Owner of popular Portuguese patisserie plans to open second branch in this Sheffield suburb
The owner of a popular Portuguese café and patisserie is looking forward to opening a second, larger premises in a Sheffield suburb.
Lisboa Patisserie - Fábrica de Pastéis de Nata opened in at St Paul’s Parade in the Peace Gardens in December 2018, and since then has gained a reputation for its authentic Portuguese tarts, pastries and coffee.
Owner Dan Martins is gearing up to open a second branch of Lisboa at 238 Crookes, on the corner of Springvale Road, which will have the capacity for 23 seats and “the same amount, if not more” outside.
Dan says he is currently working towards opening the Crookes branch in June, and believes having a larger kitchen at the new premises will give him the opportunity to expand Lisboa’s food offering.
"What opening the new café in Crookes will allow us to do is to expand on our authentic Portuguese food offering, which includes pastries that we make fresh every day; and having the space there will mean we can make more things and will be able to experiment more,” he said.
Lisboa’s primary focus as they expand the food offering will be to add more dishes to their vegan and free from ranges, and they will also be looking to serve up a more typically Portuguese lunch selection comprised of soups, quiches and sandwiches.

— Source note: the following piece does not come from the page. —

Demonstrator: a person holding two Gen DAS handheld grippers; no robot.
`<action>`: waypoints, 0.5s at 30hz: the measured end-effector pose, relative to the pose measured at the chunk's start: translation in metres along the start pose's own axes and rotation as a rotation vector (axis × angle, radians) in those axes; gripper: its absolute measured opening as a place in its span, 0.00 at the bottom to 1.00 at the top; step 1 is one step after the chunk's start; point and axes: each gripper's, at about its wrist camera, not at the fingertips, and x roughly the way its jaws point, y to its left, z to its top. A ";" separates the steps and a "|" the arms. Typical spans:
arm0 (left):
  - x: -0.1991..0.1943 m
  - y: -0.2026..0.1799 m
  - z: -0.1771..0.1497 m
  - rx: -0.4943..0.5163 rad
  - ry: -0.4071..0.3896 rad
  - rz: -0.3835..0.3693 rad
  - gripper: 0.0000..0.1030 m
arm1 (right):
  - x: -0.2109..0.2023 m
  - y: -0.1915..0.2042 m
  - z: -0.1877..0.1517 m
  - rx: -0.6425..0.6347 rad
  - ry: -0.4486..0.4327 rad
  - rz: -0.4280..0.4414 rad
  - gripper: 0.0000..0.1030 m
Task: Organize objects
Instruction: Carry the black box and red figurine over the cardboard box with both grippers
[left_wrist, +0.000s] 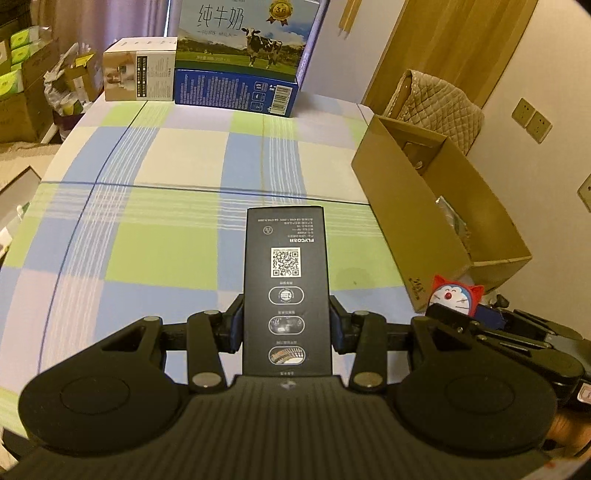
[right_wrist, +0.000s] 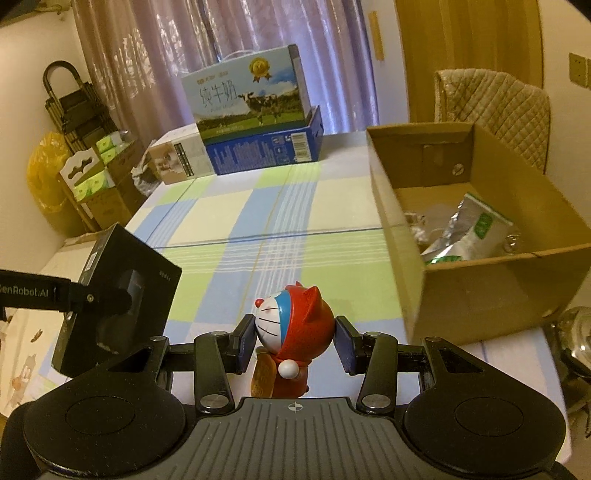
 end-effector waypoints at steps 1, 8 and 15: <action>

Dan added: “We’re also trying to create a really nice outside area, we’ve got space either side, and so there's the potential for the same amount of seats outside as inside, if not more. A café with a big outside space is one of the things Crookes lacks. We’re going to try and make it green, and make it a space people really like.”

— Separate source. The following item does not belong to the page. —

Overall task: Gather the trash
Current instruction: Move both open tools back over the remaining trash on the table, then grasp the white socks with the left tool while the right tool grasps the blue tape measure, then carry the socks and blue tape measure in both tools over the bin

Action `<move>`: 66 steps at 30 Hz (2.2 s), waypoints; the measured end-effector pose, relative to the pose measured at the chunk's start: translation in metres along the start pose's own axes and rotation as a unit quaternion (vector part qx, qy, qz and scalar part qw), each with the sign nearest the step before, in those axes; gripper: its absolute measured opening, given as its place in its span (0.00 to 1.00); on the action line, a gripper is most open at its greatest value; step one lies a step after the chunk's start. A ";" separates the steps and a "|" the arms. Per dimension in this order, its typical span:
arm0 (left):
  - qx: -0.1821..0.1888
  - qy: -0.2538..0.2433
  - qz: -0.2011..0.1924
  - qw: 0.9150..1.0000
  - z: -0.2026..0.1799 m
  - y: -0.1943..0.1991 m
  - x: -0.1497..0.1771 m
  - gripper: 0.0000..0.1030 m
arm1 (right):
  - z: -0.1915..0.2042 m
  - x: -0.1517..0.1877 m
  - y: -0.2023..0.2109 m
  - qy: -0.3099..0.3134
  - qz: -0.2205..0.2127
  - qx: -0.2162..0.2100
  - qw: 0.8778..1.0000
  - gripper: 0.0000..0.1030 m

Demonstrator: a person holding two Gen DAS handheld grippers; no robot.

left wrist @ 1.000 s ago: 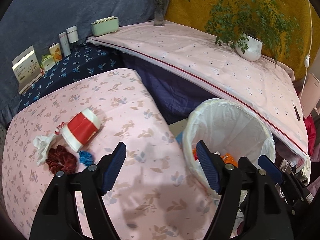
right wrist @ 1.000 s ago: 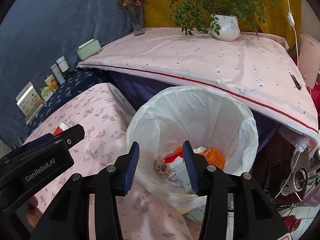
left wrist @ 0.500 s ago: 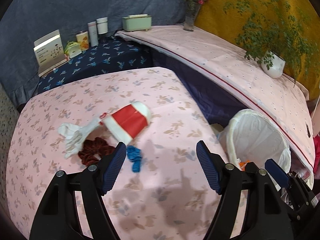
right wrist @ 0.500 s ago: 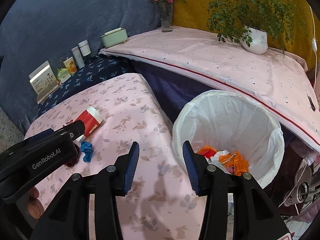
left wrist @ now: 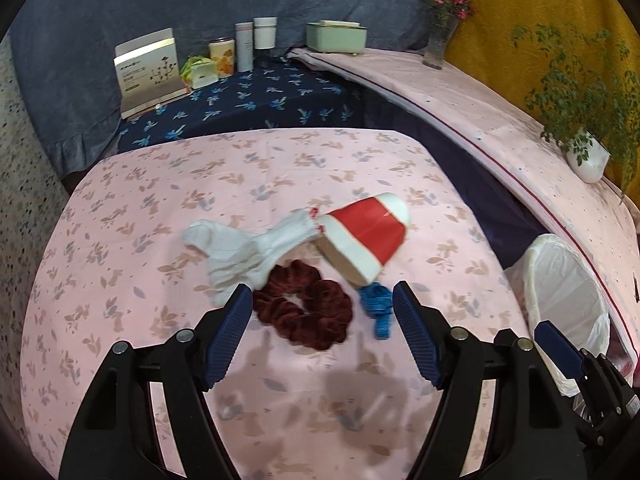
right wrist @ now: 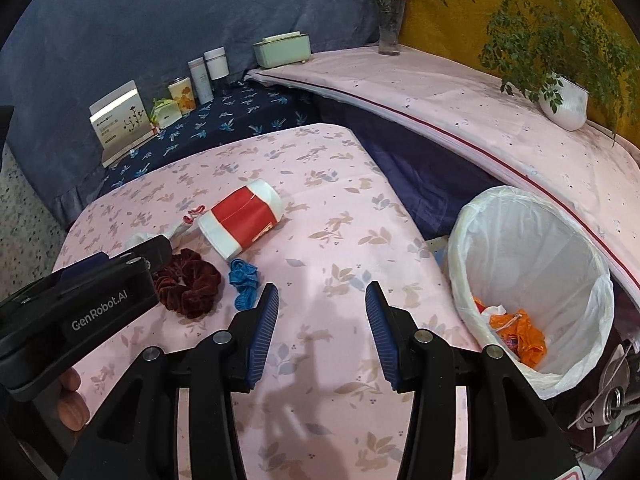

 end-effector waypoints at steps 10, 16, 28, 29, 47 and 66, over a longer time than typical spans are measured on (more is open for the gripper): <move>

30-year-old Dan is from Portugal and moved to the UK in 2008, and moved to Sheffield a year later to study at the University of Sheffield.
"I came here to study, and never left,” laughed Dan, adding: “I’ve always loved coffee, and have always wanted to open a café and it made sense to open something that Sheffield didn’t have. I think bringing authentic Portuguese coffee and patisserie is what helps to set us apart. It’s what our customers like about us, and we do try to be as authentic as possible – with recipes and ingredients, some of which are brought over from Portugal.”

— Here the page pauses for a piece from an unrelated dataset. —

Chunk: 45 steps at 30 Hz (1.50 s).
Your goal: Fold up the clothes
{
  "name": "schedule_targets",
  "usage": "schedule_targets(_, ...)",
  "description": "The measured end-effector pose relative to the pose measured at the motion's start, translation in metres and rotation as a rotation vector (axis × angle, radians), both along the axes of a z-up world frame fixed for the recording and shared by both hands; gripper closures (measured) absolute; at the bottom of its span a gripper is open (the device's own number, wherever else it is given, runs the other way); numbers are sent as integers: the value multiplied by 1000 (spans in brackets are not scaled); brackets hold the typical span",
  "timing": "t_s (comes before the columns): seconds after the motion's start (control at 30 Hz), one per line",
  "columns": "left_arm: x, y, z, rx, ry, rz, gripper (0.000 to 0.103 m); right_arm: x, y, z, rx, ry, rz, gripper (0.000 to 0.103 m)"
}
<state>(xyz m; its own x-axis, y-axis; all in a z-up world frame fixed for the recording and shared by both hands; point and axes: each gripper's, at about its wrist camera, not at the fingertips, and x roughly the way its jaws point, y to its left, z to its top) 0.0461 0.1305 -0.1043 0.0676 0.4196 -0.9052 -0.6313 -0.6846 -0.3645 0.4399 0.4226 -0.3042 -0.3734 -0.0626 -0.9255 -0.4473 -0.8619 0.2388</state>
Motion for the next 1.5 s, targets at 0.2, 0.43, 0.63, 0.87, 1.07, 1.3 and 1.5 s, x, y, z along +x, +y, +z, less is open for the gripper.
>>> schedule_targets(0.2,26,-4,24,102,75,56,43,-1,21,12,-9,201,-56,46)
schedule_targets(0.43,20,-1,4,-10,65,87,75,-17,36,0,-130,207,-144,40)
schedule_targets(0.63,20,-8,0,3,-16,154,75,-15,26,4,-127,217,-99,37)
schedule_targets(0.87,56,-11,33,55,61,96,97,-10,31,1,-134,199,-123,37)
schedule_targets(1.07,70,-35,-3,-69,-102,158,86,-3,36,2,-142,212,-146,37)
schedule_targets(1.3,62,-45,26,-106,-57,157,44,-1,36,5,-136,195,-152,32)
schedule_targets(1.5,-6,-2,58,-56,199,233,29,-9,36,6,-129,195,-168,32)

While using traditional recipes and ensuring the food is authentically Portuguese is important to Dan and the Lisboa team, there is also an emphasis on innovation and flavour experimentation.
As with most hospitality businesses, the last year has been tremendously challenging for Lisboa due to Covid-19 lockdowns and restrictions.
But Dan says the support they have received from their loyal customers has meant that the periods of time they have been open for have been “amazing.”
"We’ve got such lovely customers who are always checking in with us,” he said.
Dan is now looking at reopening the city centre café from May 17, and he says the safety of customers and staff has been of paramount importance throughout the coronavirus pandemic.
"We’re very positive about what's left of this year, and especially next year when things will hopefully return to some form of normality,” he added.